» **What to do**
From the records below, copy each line in which the string "plastic" occurs.

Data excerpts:

+===+

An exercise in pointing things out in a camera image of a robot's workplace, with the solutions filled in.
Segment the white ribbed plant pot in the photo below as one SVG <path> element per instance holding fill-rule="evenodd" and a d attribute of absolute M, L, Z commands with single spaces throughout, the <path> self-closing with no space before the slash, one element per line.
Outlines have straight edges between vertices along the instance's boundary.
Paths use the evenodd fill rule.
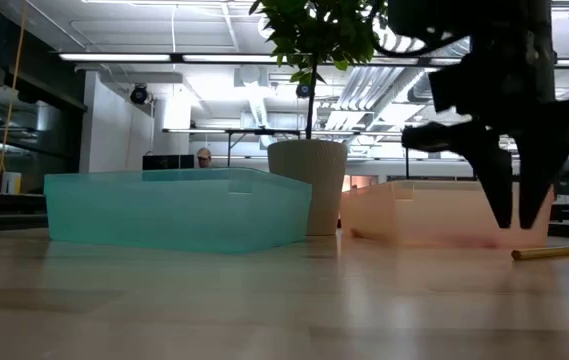
<path fill-rule="evenodd" d="M 332 236 L 337 230 L 348 148 L 319 139 L 287 140 L 267 148 L 269 171 L 312 187 L 308 236 Z"/>

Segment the translucent green plastic bin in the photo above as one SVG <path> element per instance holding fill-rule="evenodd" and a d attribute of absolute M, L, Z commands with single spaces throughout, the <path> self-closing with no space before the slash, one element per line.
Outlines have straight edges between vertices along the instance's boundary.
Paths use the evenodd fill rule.
<path fill-rule="evenodd" d="M 240 254 L 306 237 L 311 185 L 251 168 L 48 175 L 54 241 Z"/>

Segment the yellow pencil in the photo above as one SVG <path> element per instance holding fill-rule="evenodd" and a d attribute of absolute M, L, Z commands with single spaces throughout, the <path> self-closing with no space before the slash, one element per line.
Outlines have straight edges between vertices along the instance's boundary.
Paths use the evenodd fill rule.
<path fill-rule="evenodd" d="M 569 256 L 569 246 L 531 248 L 523 250 L 513 250 L 511 252 L 511 258 L 515 261 L 567 257 L 567 256 Z"/>

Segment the green leafy plant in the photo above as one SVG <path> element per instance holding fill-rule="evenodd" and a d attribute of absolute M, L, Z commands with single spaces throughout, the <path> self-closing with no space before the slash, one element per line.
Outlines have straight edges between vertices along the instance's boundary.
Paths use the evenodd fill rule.
<path fill-rule="evenodd" d="M 266 18 L 271 56 L 279 66 L 295 69 L 290 82 L 309 90 L 305 137 L 312 137 L 318 67 L 328 63 L 340 71 L 367 64 L 378 36 L 368 17 L 372 0 L 254 0 L 249 13 Z"/>

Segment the translucent orange plastic bin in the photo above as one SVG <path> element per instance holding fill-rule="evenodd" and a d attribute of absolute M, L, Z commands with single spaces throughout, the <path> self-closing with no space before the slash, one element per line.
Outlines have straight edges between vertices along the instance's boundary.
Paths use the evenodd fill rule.
<path fill-rule="evenodd" d="M 518 218 L 519 185 L 513 185 L 513 217 L 501 229 L 480 183 L 391 181 L 342 194 L 343 234 L 399 247 L 536 248 L 546 245 L 554 192 L 549 191 L 530 229 Z"/>

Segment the small black monitor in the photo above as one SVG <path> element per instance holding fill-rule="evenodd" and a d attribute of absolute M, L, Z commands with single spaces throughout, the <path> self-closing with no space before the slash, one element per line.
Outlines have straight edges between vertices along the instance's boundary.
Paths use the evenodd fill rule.
<path fill-rule="evenodd" d="M 193 155 L 145 155 L 143 170 L 192 169 L 195 167 Z"/>

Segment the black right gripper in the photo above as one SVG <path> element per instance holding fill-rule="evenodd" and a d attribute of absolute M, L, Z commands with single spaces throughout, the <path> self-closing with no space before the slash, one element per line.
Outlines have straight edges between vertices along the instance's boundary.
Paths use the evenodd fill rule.
<path fill-rule="evenodd" d="M 429 122 L 407 127 L 403 146 L 462 153 L 481 183 L 497 225 L 508 229 L 513 209 L 512 163 L 511 154 L 499 147 L 499 137 L 521 135 L 516 138 L 519 221 L 522 229 L 532 228 L 569 157 L 569 100 L 543 100 L 531 69 L 483 65 L 475 55 L 432 72 L 429 82 L 436 112 L 453 109 L 471 119 L 451 126 Z"/>

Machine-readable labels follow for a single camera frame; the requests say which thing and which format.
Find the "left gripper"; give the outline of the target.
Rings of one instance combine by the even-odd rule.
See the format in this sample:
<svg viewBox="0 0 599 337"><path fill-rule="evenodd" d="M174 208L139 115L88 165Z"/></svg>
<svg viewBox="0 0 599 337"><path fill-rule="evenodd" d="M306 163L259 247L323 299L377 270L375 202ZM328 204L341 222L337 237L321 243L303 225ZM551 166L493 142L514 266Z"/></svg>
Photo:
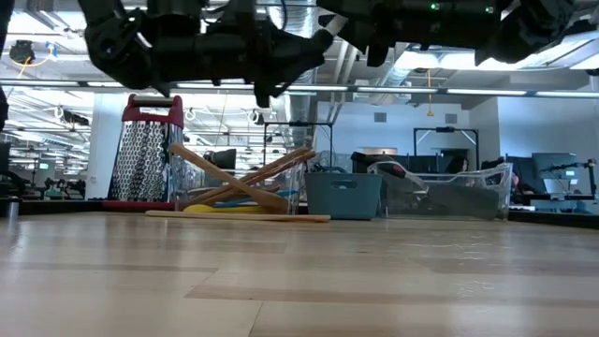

+===+

» **Exercise output**
Segment the translucent green plastic bin in the photo above as one SVG <path> element per instance holding fill-rule="evenodd" and a d attribute of absolute M, L, Z commands with single spaces throughout, the <path> self-closing with no space before the slash, one element per line.
Segment the translucent orange plastic bin in the photo above as one SVG <path> element per instance holding fill-rule="evenodd" and a d attribute of absolute M, L, Z commands with single spaces throughout, the <path> self-closing with no space before the slash, one element per line.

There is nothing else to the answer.